I've also had this issue with SD and have learned to lower my expectations, and I stopped caring. Last year SD forgot my b-day and wished me a happy belated b-day a few days later. I told DH that my feelings were hurt and he mentioned it to her. Her excuse was she was busy, etc. I'm not too sure he actually mentioned it because he lacks assertiveness with her because he doesn't want to hurt her feelings. But of course she always gets DH something really nice for his b-day.

So this year for her b-day I decided to give her a taste of her own medicine. The entire family took SD to dinner to celebrate. I told DH I had to work, but I was really at the shopping mall. The message was clear . . I didn't give a !@ that it was her b-day. So when my b-day came around . .she called and wished me happy b-day. She's finally getting it. It doesn't feel good when the shoe is on the other foot.

I too think the muffin issue was a separate issue, but it was good that DH stepped up.

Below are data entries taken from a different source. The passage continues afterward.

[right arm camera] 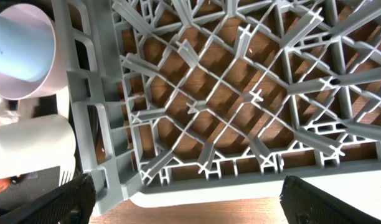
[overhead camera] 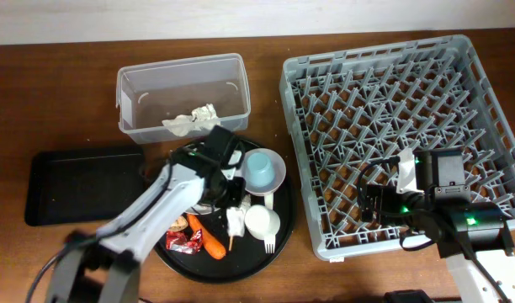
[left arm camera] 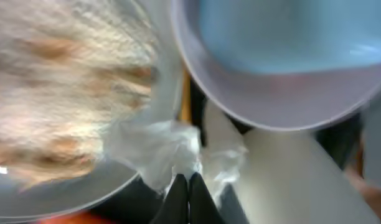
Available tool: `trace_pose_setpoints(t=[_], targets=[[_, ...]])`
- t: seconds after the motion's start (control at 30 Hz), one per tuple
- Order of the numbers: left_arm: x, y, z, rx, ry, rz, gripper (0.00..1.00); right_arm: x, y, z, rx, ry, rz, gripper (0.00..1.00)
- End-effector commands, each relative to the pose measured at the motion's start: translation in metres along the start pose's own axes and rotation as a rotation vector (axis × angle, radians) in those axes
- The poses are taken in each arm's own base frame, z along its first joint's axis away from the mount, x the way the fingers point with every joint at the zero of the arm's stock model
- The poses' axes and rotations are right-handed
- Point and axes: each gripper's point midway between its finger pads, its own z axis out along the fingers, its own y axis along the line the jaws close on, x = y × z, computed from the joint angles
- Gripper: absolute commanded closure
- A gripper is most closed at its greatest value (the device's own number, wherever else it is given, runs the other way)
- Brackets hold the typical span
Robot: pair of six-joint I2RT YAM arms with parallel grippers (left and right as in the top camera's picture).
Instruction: Sort waste into correct bins and load items into the dishwasher rack
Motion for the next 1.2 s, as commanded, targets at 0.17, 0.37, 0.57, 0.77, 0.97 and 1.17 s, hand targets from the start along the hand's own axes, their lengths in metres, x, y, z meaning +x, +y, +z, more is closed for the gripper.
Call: trace_pose_setpoints(t=[0.17,0.37,0.57,0.77,0.97,1.17], targets=[[-0.142,0.085,-0.133,-0.142,-0.634,-0.197,0.99,-0.004,-0.001,-0.004,0.010,-0.019,0.007,0.02],[-0.189,0.118,-0.098,-0.161,-0.703,-0.243,0.89,-0.004,-0.001,-0.004,0.009,-0.019,0.007,0.02],[-0.179,0.120,-0.099,-0.156,-0.666,-0.253,0.31,-0.003,-0.001,-0.004,0.010,-0.018,0.007,0.02],[-0.052,0.085,-0.089,-0.047,-0.199,-0.282,0.24,-0.003,-0.001,-0.004,0.010,-0.018,0.007,0.02],[0.060,0.074,-0.070,-0.101,0.239,-0.320,0.32,-0.003,-0.001,-0.004,0.010,-0.018,0.007,0.02],[0.107,0.052,-0.027,-0.138,0.367,-0.221,0.25,-0.002,-0.001,-0.004,0.011,-0.012,0.008,0.02]])
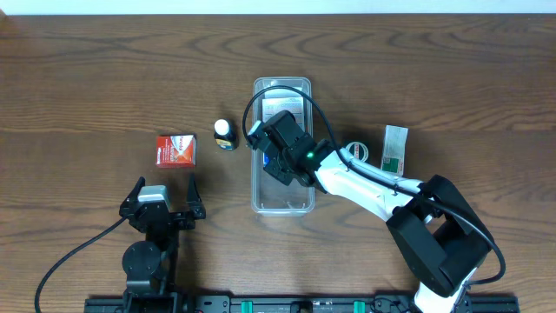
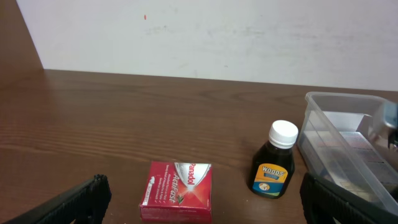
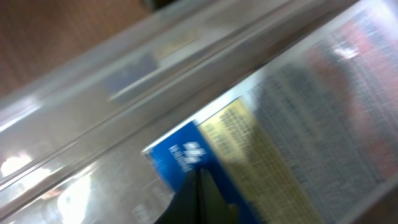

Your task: Pack container

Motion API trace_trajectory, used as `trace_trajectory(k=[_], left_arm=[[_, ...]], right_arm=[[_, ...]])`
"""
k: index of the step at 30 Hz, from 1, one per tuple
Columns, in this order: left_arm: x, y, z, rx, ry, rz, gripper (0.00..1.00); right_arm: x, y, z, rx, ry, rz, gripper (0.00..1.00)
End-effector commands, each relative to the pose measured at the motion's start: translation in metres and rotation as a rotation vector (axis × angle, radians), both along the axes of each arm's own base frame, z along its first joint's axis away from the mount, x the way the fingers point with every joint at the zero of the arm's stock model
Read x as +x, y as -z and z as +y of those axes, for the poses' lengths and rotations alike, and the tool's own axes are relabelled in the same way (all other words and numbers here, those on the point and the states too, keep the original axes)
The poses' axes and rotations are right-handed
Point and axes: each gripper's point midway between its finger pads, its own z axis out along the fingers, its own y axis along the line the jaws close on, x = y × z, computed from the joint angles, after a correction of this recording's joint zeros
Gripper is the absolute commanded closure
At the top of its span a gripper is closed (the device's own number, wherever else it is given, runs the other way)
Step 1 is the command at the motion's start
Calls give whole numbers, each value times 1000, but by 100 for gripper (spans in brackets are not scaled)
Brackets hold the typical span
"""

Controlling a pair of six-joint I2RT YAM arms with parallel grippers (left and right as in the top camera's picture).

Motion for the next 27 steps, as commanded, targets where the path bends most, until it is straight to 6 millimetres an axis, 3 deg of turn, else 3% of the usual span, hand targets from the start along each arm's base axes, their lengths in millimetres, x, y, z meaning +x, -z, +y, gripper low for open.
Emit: trace_trajectory(k=[1,4,8,11,13,15,18,21,23,27], left_arm=[[0,19,2,8,-9,48,2],[0,19,2,8,-9,48,2],[0,19,2,8,-9,48,2],[0,19,2,8,-9,48,2],[0,19,2,8,-9,48,2],[0,19,2,8,-9,48,2],[0,19,2,8,-9,48,2],[0,19,2,8,-9,48,2],[0,19,2,8,-9,48,2],[0,19,2,8,-9,48,2]], right_arm=[[13,-7,-2,-32,-22,-69,99],[14,-31,3,8,-5,-95,98],[24,-85,-14,124,244,-114,88],[27,-123,-43,220,417,-100,56],[29,-139,-70,260,527,-82,43],[33,-147,-107,281,668,-50,38],[35,-140,-169,263,886,16,30],[31,-119,-227,222,1108,103,28],[27,-102,-254,206,1208,174,28],[24,-68,-278,176,1285,281,27]])
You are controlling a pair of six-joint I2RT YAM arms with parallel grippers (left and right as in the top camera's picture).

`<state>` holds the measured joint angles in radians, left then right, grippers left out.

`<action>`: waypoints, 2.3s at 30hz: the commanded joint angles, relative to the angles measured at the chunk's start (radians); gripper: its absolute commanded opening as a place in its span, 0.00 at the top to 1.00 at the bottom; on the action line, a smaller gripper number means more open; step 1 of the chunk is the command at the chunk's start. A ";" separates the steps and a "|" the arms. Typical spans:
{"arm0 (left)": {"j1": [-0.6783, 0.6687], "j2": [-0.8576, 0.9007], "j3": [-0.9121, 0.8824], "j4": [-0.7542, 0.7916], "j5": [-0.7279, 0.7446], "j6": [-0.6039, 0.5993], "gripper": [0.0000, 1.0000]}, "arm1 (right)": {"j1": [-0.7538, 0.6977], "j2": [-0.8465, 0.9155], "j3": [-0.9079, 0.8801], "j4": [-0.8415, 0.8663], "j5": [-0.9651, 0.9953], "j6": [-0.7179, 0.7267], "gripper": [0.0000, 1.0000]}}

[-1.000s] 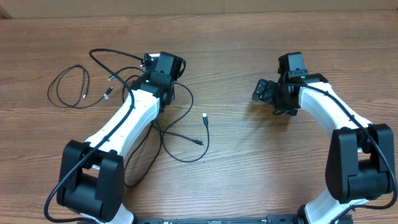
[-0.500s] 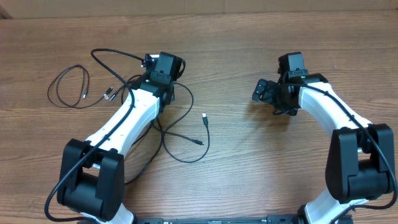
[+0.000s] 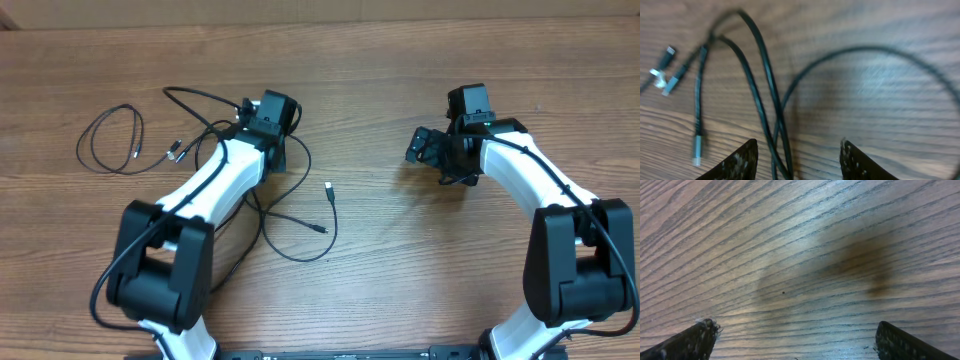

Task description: Untangle cables

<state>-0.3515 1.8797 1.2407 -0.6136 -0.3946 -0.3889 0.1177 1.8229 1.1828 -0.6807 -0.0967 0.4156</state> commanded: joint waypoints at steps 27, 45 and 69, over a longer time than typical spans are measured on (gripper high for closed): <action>0.006 0.047 -0.035 -0.013 0.048 0.000 0.47 | 0.000 0.003 0.008 0.003 0.002 0.004 0.00; 0.050 0.048 -0.035 0.001 0.102 0.000 0.50 | 0.000 0.003 0.008 0.003 0.001 0.004 0.00; 0.083 0.066 -0.010 -0.031 0.274 0.000 0.96 | 0.000 0.003 0.008 0.003 0.001 0.004 0.00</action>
<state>-0.2741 1.9488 1.2171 -0.6254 -0.1524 -0.3885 0.1177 1.8225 1.1828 -0.6811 -0.0971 0.4156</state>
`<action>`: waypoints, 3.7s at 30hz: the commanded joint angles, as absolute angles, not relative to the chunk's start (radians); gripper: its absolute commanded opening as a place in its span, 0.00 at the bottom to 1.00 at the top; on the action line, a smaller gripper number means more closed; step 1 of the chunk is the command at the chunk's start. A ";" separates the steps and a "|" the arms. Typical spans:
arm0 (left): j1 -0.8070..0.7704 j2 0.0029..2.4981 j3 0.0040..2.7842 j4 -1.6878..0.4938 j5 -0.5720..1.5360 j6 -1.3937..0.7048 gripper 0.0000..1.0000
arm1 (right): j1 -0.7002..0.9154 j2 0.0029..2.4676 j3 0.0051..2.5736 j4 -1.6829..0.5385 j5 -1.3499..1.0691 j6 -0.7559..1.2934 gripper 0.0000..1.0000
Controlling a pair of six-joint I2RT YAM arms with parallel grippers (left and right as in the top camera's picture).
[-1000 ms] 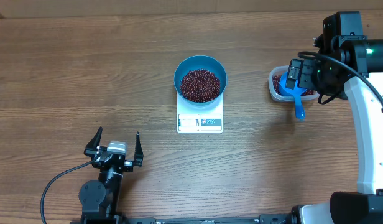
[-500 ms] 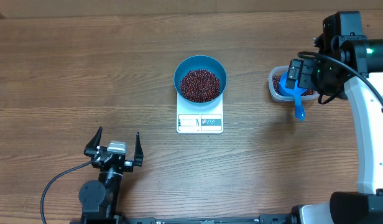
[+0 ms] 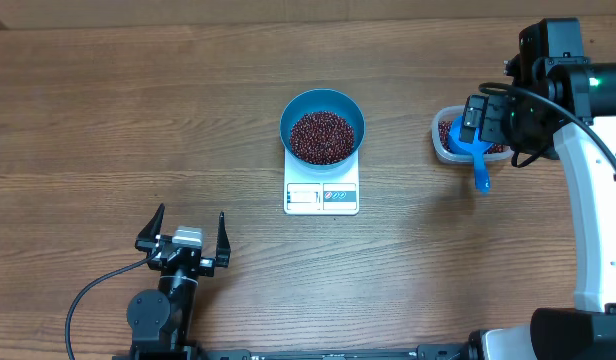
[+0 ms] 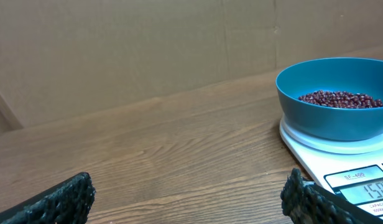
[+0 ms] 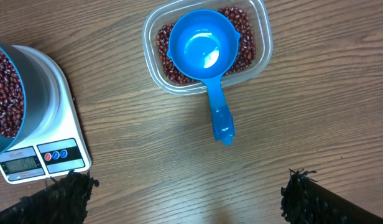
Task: Scoop item into bowl and weigh 150g on scale
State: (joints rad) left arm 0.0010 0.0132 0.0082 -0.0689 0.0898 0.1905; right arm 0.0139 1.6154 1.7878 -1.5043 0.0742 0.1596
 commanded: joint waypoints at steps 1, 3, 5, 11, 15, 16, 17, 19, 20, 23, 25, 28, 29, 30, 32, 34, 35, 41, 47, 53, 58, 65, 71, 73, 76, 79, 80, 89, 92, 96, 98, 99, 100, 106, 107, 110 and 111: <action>0.009 0.004 0.005 -0.073 0.078 0.179 1.00 | 0.011 1.613 1.806 -1.501 0.065 0.148 1.00; 0.009 0.004 0.005 -0.073 0.078 0.179 0.99 | 0.010 1.613 1.806 -1.499 0.071 0.147 1.00; 0.009 0.004 0.005 -0.073 0.078 0.179 0.99 | 0.011 1.613 1.806 -1.472 0.076 0.148 1.00; 0.009 0.004 0.005 -0.073 0.078 0.179 1.00 | 0.040 1.572 1.731 -1.192 0.072 0.148 1.00; 0.009 0.004 0.005 -0.073 0.078 0.179 1.00 | 0.075 1.502 1.586 -0.988 0.072 0.148 1.00; 0.009 0.004 0.005 -0.073 0.078 0.179 0.99 | 0.081 1.480 1.541 -0.931 0.072 0.148 1.00; 0.009 0.004 0.005 -0.073 0.078 0.179 1.00 | 0.088 1.453 1.485 -0.862 0.072 0.149 1.00; 0.009 0.004 0.005 -0.073 0.078 0.179 0.99 | 0.095 1.389 1.355 -0.714 0.072 0.152 1.00; 0.009 0.004 0.005 -0.073 0.078 0.179 1.00 | 0.096 1.359 1.295 -0.648 0.068 0.154 1.00; 0.009 0.004 0.005 -0.073 0.078 0.179 1.00 | 0.096 1.241 1.066 -0.399 0.048 0.155 1.00; 0.009 0.004 0.005 -0.073 0.078 0.179 1.00 | 0.095 0.950 0.573 0.162 -0.006 0.156 1.00; 0.009 0.004 0.005 -0.073 0.078 0.179 1.00 | 0.095 0.836 0.411 0.345 -0.006 0.155 1.00; 0.009 0.004 0.005 -0.073 0.078 0.179 1.00 | 0.095 0.801 0.365 0.391 -0.004 0.155 1.00; 0.009 0.004 0.005 -0.073 0.078 0.179 1.00 | 0.094 0.757 0.313 0.435 -0.003 0.155 1.00; 0.009 0.004 0.005 -0.073 0.078 0.179 0.99 | 0.094 0.685 0.239 0.479 -0.003 0.155 1.00; 0.009 0.004 0.005 -0.073 0.078 0.179 0.99 | 0.094 0.602 0.166 0.490 -0.003 0.155 1.00; 0.009 0.004 0.005 -0.073 0.078 0.179 1.00 | 0.094 0.566 0.137 0.489 -0.002 0.155 1.00; 0.009 0.004 0.005 -0.073 0.078 0.179 0.99 | 0.071 0.417 0.031 0.462 -0.002 0.155 1.00; 0.009 0.004 0.005 -0.073 0.078 0.179 1.00 | 0.041 0.292 0.008 0.353 -0.006 0.155 1.00; 0.009 0.004 0.005 -0.073 0.078 0.179 1.00 | 0.025 0.274 0.008 0.337 -0.003 0.155 1.00; 0.009 0.004 0.005 -0.073 0.078 0.179 0.99 | 0.025 0.274 0.008 0.248 -0.002 0.155 1.00; 0.009 0.004 0.005 -0.073 0.078 0.179 1.00 | 0.023 0.256 0.008 0.127 -0.004 0.155 1.00; 0.009 0.004 0.005 -0.073 0.078 0.179 0.99 | 0.020 0.160 0.008 -0.015 -0.058 0.097 1.00; 0.009 0.004 0.005 -0.073 0.078 0.179 1.00 | 0.011 0.113 0.008 -0.078 -0.104 0.049 1.00; 0.009 0.004 0.005 -0.073 0.078 0.179 1.00 | -0.008 0.063 0.008 -0.077 -0.109 0.039 1.00; 0.009 0.004 0.005 -0.073 0.078 0.179 1.00 | -0.024 0.025 0.008 -0.076 -0.125 0.006 1.00; 0.009 0.004 0.005 -0.073 0.078 0.179 0.99 | -0.028 0.014 0.008 -0.076 -0.130 -0.008 1.00; 0.009 0.004 0.005 -0.073 0.078 0.179 1.00 | -0.035 0.002 0.008 -0.070 -0.178 -0.138 1.00; 0.009 0.004 0.005 -0.073 0.078 0.179 1.00 | -0.035 0.002 0.008 -0.069 -0.177 -0.148 1.00; 0.009 0.004 0.005 -0.073 0.078 0.179 0.99 | -0.035 0.002 0.008 -0.070 -0.178 -0.148 1.00; 0.009 0.004 0.005 -0.073 0.078 0.179 1.00 | -0.035 0.002 0.008 -0.070 -0.177 -0.148 1.00; 0.009 0.004 0.005 -0.073 0.078 0.179 1.00 | -0.035 0.002 0.008 -0.070 -0.176 -0.147 1.00; 0.009 0.004 0.005 -0.073 0.078 0.179 1.00 | -0.035 0.002 0.008 -0.070 -0.174 -0.147 1.00; 0.009 0.004 0.005 -0.073 0.078 0.179 1.00 | -0.035 0.002 0.008 -0.069 -0.174 -0.147 1.00; 0.009 0.004 0.005 -0.073 0.078 0.179 0.99 | -0.035 0.002 0.008 -0.069 -0.174 -0.147 1.00; 0.009 0.004 0.005 -0.073 0.078 0.179 1.00 | -0.035 0.002 0.008 -0.069 -0.174 -0.147 1.00; 0.009 0.004 0.005 -0.073 0.078 0.179 0.99 | -0.035 0.002 0.008 -0.069 -0.174 -0.147 1.00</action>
State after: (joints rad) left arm 0.0025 0.0109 0.0090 -0.0711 0.0822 0.1898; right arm -0.0311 0.0135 0.0185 -0.0757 -0.1608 -0.1314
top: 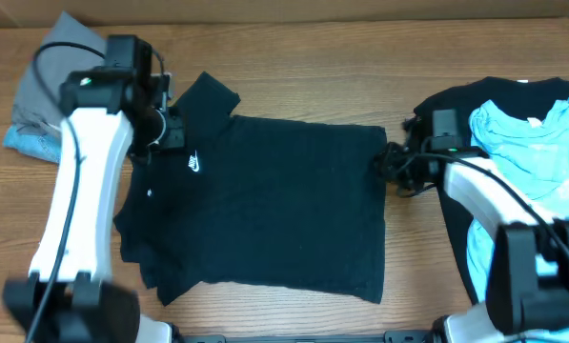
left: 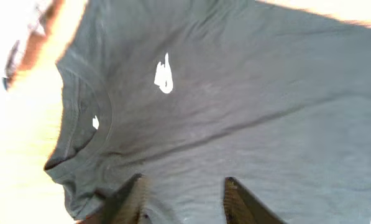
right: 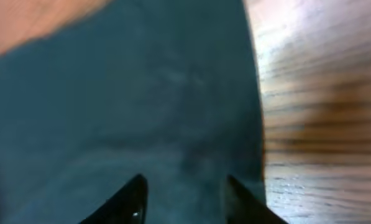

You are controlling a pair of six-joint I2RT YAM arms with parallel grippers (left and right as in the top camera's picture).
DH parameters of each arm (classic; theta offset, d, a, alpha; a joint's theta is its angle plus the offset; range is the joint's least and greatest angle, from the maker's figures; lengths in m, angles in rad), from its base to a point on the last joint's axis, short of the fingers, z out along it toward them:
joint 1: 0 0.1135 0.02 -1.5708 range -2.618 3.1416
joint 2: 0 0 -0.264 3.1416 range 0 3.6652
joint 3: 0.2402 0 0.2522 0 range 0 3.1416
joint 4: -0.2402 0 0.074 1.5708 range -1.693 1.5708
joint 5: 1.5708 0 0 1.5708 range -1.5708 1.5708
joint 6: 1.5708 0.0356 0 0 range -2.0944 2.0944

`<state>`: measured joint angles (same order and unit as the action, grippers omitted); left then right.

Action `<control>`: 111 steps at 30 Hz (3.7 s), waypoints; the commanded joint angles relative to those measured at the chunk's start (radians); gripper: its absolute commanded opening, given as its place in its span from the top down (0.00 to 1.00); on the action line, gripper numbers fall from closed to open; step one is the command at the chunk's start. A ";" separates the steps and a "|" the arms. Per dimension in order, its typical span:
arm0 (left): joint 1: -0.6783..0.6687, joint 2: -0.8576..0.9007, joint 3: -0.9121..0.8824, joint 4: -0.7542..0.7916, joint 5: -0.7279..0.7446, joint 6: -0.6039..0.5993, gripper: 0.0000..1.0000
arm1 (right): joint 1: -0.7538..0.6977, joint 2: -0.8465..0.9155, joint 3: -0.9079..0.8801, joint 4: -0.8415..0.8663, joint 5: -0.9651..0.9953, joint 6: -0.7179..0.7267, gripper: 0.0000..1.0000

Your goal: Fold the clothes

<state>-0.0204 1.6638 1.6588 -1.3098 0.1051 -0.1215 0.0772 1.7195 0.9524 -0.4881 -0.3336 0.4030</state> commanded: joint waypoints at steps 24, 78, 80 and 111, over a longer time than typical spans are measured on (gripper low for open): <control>-0.006 -0.147 0.000 -0.079 -0.035 0.059 0.41 | -0.190 0.115 0.093 0.143 0.038 0.053 0.67; 0.039 0.208 -0.463 0.760 0.077 0.042 0.71 | -0.188 -0.304 0.203 -0.496 -0.060 -0.097 0.37; 0.044 0.192 -0.388 0.634 0.067 0.053 0.67 | -0.188 -0.304 0.203 -0.529 -0.060 -0.095 0.37; 0.362 -0.150 -0.627 0.043 0.123 -0.026 0.57 | -0.188 -0.303 -0.407 -0.498 -0.066 0.181 0.51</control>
<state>0.3405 1.5169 1.0779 -1.2858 0.2096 -0.1310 -0.1150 1.4212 0.5938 -1.0294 -0.3527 0.5453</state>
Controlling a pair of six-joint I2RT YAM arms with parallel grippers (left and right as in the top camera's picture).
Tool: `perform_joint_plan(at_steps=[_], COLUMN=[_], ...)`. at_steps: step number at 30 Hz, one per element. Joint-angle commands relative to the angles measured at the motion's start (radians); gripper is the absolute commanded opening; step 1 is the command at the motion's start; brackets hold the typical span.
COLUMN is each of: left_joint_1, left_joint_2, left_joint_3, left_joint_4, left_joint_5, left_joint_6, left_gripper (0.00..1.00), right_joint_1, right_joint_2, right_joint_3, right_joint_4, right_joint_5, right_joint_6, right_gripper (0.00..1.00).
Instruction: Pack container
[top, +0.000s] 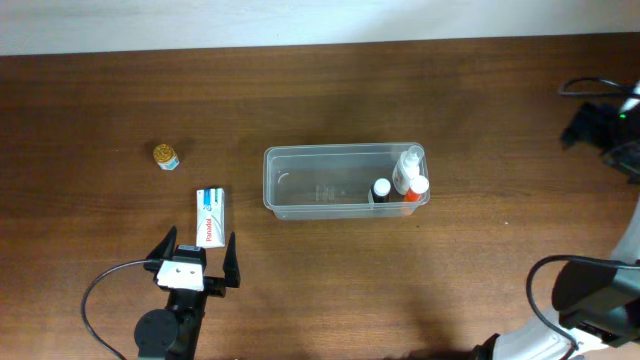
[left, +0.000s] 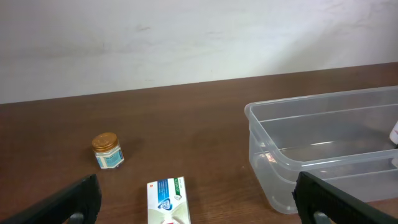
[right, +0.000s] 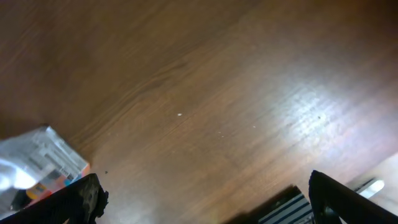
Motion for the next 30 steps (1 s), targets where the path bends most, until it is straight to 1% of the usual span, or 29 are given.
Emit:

Give SD a taste of her own medicine and I think she'll make some changes.

DaizyDuke's picture

I totally understand...my bday is the 15th and i always feel like everyone is just annoyed to have to get me something or remember because of Christmas...DH was a love last year at least and threw me a big surprise party which was definately the most attention I've ever got on my bday since I was a kid.

And poor unlucky BS will be 2 on the 28th. I think I go a little overboard for him just because I don't want him to feel shafted.